Recorded data:
▬▬▬▬▬▬▬▬▬▬

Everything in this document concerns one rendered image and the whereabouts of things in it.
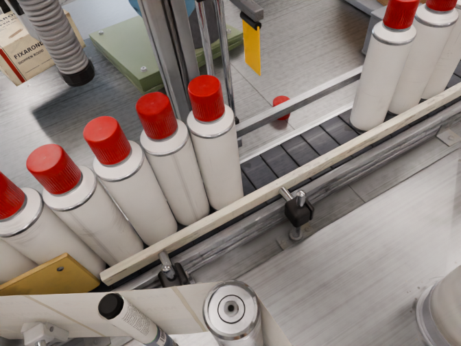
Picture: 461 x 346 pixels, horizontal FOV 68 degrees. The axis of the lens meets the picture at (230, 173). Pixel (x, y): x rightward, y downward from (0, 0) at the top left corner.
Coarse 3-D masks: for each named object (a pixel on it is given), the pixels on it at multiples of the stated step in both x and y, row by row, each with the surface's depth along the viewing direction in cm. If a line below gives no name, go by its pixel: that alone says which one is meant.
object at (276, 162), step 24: (456, 72) 60; (336, 120) 56; (384, 120) 55; (288, 144) 54; (312, 144) 53; (336, 144) 53; (264, 168) 52; (288, 168) 51; (240, 216) 47; (96, 288) 43
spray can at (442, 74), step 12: (456, 24) 46; (456, 36) 47; (444, 48) 49; (456, 48) 48; (444, 60) 50; (456, 60) 50; (444, 72) 52; (432, 84) 54; (444, 84) 54; (432, 96) 55
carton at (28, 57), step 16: (0, 16) 68; (0, 32) 64; (16, 32) 64; (0, 48) 61; (16, 48) 63; (32, 48) 65; (0, 64) 62; (16, 64) 64; (32, 64) 66; (48, 64) 68; (16, 80) 66
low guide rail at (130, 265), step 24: (456, 96) 54; (408, 120) 51; (360, 144) 49; (312, 168) 46; (264, 192) 45; (216, 216) 43; (168, 240) 42; (192, 240) 44; (120, 264) 41; (144, 264) 42
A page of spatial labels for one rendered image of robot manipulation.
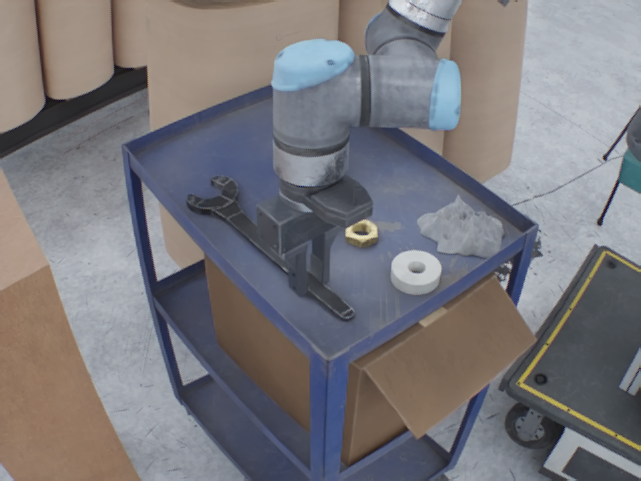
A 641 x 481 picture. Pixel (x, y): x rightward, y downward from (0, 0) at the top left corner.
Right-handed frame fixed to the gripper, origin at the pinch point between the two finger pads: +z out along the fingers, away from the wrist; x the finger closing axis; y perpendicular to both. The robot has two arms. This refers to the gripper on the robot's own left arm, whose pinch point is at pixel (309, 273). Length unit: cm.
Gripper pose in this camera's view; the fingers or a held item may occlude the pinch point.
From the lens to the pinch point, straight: 98.5
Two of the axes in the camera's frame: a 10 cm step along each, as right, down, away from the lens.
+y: -6.4, -5.0, 5.8
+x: -7.7, 4.0, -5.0
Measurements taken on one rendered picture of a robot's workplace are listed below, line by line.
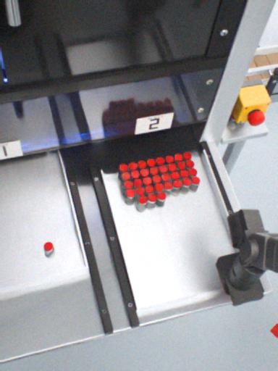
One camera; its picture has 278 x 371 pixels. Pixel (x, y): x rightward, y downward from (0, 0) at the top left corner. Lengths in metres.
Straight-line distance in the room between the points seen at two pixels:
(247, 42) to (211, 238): 0.45
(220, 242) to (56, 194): 0.40
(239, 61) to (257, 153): 1.37
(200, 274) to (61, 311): 0.32
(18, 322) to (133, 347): 0.94
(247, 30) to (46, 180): 0.57
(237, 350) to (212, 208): 0.93
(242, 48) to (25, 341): 0.73
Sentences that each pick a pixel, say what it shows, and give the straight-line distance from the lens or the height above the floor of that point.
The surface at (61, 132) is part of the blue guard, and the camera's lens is 1.15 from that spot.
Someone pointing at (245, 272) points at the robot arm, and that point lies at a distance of 1.01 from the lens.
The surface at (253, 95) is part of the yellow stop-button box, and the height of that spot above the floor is 1.03.
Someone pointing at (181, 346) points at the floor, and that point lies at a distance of 2.08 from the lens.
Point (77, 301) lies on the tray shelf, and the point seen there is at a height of 0.88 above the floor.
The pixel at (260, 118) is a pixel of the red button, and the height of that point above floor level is 1.01.
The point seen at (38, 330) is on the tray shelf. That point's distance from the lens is 1.16.
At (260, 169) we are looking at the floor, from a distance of 2.43.
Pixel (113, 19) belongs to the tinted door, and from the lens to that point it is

▬▬▬▬▬▬▬▬▬▬

What to work on:
Work out how many lines of the data above hold the word "part", and write only the count.

Task result:
2